Наверное, это был тот самый рок. И на этот раз — в виде бабки.
Однажды на кухне сидел я. Алиска хлюпалась в ванной. Бабка скрутилась клубочком на диванчике в соседней комнате и, вместо окна, смотрела на телевизор.
Из ванной Алиска вышла не мокрой кошкой. Успела феном высушить длинные свои волосы, сделала укладку, обозначила, усугубила косметикой прелести молодого личика. Знают эти женщины, чем нас, будто бы непредумышленно, ранить. Им — лишь бы мы мучились. А с них самих всё — как с гуся вода.
Алиска вошла на кухню и остановилась, склонив голову, прислонившись к стене. За стеной сидела глухая бабка. Я близко-близко подошёл к девушке, постоял возле несколько секунд. Медленно, за пуговкой пуговку, расстегнул халатик до самого низа. Распахнул его, даже с плеч откинув слегка назад. Поправил пушистые волосы. И отошёл к окну. Сел на табурет. Боже! И за что ты для нас создал женщину?!
Это был самый безопасный секс в моей жизни. Бабка за стеной, на подсознательном уровне, контролировала ситуацию. Но я благодарен ей за это. Мы, мужики, всегда куда-то спешим, торопимся. Как будто, уже раздевши женщину, мы чего-то там не успеем. А нет бы — попридержать коней, взглянуть на этот прекрасный дар, рассмотреть, оценить, попробовать на вкус глазами, дать мыслям пропитаться обликом вашего будущего наказания.
Потом момент будет упущен. Как после сытного ужина, букет самого дорогого вина сливается в один кислый или сладкий вкус.

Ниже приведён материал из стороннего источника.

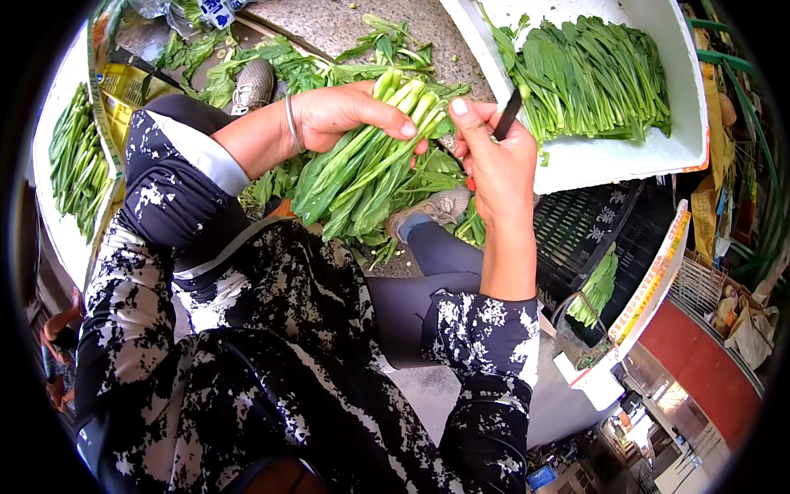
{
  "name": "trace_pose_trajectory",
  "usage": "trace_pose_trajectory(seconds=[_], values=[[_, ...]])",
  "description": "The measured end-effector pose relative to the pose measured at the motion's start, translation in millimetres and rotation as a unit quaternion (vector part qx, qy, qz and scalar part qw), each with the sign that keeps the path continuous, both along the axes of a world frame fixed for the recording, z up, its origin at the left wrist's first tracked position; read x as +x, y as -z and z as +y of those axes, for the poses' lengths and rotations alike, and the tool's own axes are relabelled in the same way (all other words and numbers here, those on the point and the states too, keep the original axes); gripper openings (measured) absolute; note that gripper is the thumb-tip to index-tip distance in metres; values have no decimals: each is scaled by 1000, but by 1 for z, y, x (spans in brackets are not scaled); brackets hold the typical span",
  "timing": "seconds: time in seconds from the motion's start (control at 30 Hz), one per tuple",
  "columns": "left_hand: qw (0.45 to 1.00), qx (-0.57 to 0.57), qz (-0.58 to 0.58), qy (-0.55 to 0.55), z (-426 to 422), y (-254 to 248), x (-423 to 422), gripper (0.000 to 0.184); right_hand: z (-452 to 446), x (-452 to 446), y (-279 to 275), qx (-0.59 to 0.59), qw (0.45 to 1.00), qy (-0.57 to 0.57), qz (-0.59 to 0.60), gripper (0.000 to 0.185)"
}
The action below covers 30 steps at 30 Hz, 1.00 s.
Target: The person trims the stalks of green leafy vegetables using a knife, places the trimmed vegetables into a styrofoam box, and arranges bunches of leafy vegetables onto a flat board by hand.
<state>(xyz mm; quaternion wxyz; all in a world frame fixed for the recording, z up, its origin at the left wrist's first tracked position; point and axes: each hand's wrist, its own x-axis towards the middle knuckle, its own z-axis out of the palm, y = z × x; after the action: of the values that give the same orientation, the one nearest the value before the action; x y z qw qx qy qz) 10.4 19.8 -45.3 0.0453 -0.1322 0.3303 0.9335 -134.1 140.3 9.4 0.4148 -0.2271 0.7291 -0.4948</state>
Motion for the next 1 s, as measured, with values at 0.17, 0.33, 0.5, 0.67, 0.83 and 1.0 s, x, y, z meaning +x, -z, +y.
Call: trace_pose_trajectory(seconds=[0.17,0.33,0.5,0.67,0.83,1.0], values=[[999,-48,-13,-14,2,8,-3,24,0,8,-2,51,996,-50,46,27],[998,-55,-5,-25,2,7,-4,24,2,7,5,67,997,-41,9,24],[999,-27,-16,-10,1,3,-2,22,2,8,4,44,998,-35,-5,13],[1000,0,-6,-25,-6,11,-2,25,7,-16,-18,15,997,-19,-69,8],[1000,16,-12,-10,-6,12,-2,27,13,-20,-5,141,965,-107,196,27],[999,28,-24,-13,0,8,-2,19,-8,6,-8,40,997,-44,58,43]])
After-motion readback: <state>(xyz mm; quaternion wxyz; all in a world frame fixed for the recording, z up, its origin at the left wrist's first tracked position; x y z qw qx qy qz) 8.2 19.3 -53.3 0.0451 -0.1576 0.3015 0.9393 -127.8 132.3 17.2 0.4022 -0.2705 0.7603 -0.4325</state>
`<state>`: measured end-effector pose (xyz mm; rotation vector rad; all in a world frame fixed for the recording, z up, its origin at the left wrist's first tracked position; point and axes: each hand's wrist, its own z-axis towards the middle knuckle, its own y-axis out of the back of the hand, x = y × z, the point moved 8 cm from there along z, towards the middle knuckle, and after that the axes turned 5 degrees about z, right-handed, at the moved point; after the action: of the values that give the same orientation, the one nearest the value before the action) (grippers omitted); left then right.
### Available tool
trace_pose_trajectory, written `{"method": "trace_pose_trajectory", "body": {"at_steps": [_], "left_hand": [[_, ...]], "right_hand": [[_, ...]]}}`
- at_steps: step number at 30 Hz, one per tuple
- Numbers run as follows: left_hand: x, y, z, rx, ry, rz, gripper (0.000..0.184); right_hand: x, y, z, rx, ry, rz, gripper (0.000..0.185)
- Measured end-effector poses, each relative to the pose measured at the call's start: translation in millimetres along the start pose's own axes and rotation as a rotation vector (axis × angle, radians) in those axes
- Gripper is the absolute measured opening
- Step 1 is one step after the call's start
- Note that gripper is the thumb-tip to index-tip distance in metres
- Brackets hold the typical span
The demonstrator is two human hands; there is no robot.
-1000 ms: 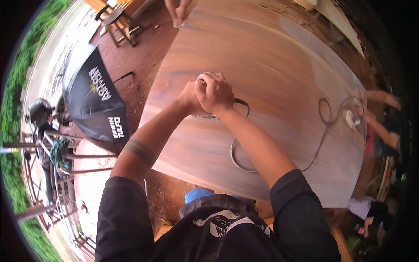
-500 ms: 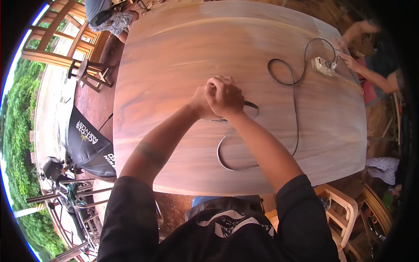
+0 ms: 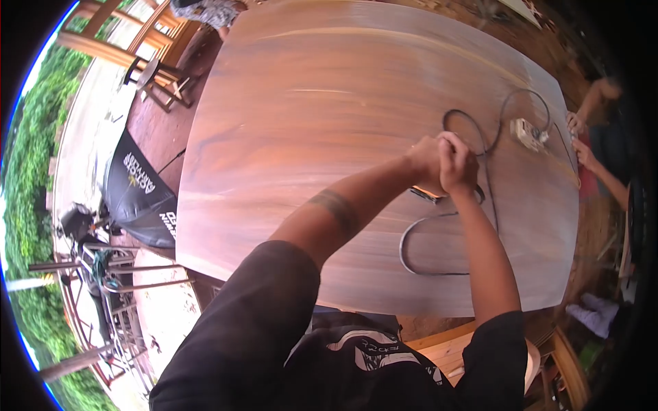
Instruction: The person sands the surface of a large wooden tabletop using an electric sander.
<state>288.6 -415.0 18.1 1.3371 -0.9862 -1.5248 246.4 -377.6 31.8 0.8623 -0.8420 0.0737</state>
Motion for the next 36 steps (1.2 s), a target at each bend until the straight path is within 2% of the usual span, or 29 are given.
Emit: {"method": "trace_pose_trajectory", "body": {"at_steps": [4, 8, 11, 18, 19, 23, 31, 36], "left_hand": [[10.6, 17.2, -31.0, -0.129, -0.057, -0.088, 0.036], [49.6, 26.7, -80.7, -0.007, 0.005, -0.096, 0.042], [84.6, 50.0, -128.5, -0.137, 0.046, -0.061, 0.037], [175.5, 89.0, -240.6, -0.019, 0.209, -0.023, 0.035], [185.0, 103.8, -259.4, -0.115, 0.23, -0.025, 0.036], [229.1, 125.1, -325.9, -0.228, 0.257, -0.027, 0.039], [288.8, 167.5, -445.3, -0.29, 0.341, -0.006, 0.041], [312.0, 192.7, -502.0, -0.284, 0.379, 0.013, 0.036]], "right_hand": [[27.1, -21.6, -4.2, 0.046, -0.008, 0.01, 0.023], [75.2, -68.5, -4.8, 0.095, 0.028, 0.001, 0.023], [118.9, -113.7, -2.1, 0.127, 0.044, 0.028, 0.022], [221.1, -225.1, 6.3, 0.234, 0.135, 0.06, 0.022], [236.0, -240.9, 6.2, 0.24, 0.151, 0.064, 0.022], [291.6, -298.9, 6.3, 0.273, 0.194, 0.082, 0.024], [395.2, -396.0, -8.7, 0.408, 0.232, 0.113, 0.031], [449.0, -445.2, -19.1, 0.479, 0.268, 0.126, 0.038]]}}
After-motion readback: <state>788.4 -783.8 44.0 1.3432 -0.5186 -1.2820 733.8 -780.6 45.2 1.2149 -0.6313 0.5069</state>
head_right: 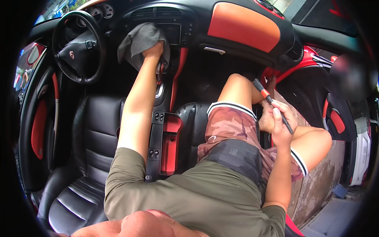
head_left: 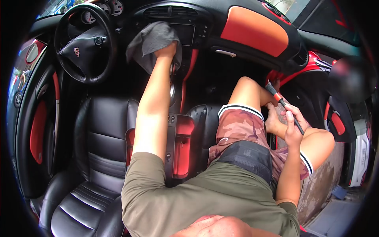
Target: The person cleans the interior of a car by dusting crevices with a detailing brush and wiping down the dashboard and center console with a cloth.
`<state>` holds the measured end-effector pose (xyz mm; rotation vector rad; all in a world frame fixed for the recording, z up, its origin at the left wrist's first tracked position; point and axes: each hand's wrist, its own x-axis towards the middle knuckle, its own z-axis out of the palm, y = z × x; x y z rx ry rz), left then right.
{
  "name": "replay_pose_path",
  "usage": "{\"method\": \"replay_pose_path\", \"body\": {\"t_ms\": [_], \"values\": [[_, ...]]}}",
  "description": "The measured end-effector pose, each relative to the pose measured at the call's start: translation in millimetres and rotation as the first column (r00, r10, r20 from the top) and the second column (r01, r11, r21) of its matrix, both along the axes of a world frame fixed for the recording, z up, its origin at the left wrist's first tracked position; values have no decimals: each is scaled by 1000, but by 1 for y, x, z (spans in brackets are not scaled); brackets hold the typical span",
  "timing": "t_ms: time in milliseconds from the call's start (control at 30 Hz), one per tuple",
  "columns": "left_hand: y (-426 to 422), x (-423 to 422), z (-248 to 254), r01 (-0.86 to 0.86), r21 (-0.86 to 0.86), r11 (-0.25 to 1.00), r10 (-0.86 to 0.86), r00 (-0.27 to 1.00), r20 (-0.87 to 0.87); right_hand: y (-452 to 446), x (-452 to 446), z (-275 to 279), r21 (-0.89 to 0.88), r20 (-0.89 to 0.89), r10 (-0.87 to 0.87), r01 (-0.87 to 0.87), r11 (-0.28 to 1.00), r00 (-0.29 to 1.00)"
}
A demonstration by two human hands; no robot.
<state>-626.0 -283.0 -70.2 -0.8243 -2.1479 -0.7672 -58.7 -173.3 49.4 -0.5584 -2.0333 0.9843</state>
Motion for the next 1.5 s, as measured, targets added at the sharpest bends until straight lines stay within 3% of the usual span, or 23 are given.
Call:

Кстати ли — мне вспоминается один случай. Друг Павлик привёз из Молдавии, из села Трифешты, редкостное вино. И заглянул к Павлику то ли кум, то ли сват. Нет ли, — говорит, — у тебя, Павлик, чего-нибудь выпить? И Павлик, желая угодить гостю, налил стакан коллекционного, натурального молдавского вина. То ли кум, то ли сват опрокинул стакан, крякнул. — Ну, как, Вася? — спросил Павлик. — А я, — ответил кум, — смактанул — и всё. Я эти бормотухи пью залапом, стараюсь даже не нюхать…
Вот так и с женщинами. Коллекционное вино мы зачастую выпиваем залпом, как обыкновенную бормотуху.
Я помню Алиску, ту, возле стены, до сих пор. Я смотрел на неё со смешанным чувством желания, удивления, восхищения. Теперь я знаю — дело не в красоте. Не в том, какая грудь у Венеры. Какие бёдра у Данаи. Действительно ли так гипнотически действует на мужчин соотношение груди, талии, бёдер? Отчего обыкновенная девушка становится Венерой на картине художника? Может, оттого, что Бог дал ему Любовь, но, как неодолимое препятствие, поставил холст между ним и женщиной?..
И так ли всё просто — за стеной сидела бабка, и я увидел богиню?
А, между тем, передо мной стоял живой человек. Алиска. И она тоже смотрела на меня. И мне не хочется расшифровывать тот, Алискин, взгляд. Наверное, потому, что вряд ли самому мне будет это приятно. Всегда, чего бы ты ни наделал в жизни, выглядеть хочется лучше, чем ты есть в действительности. Даже в воспоминаниях.
Скрипнули половицы. Бабка пошла в туалет. Алиска запахнулась. Поставила чайник на газ.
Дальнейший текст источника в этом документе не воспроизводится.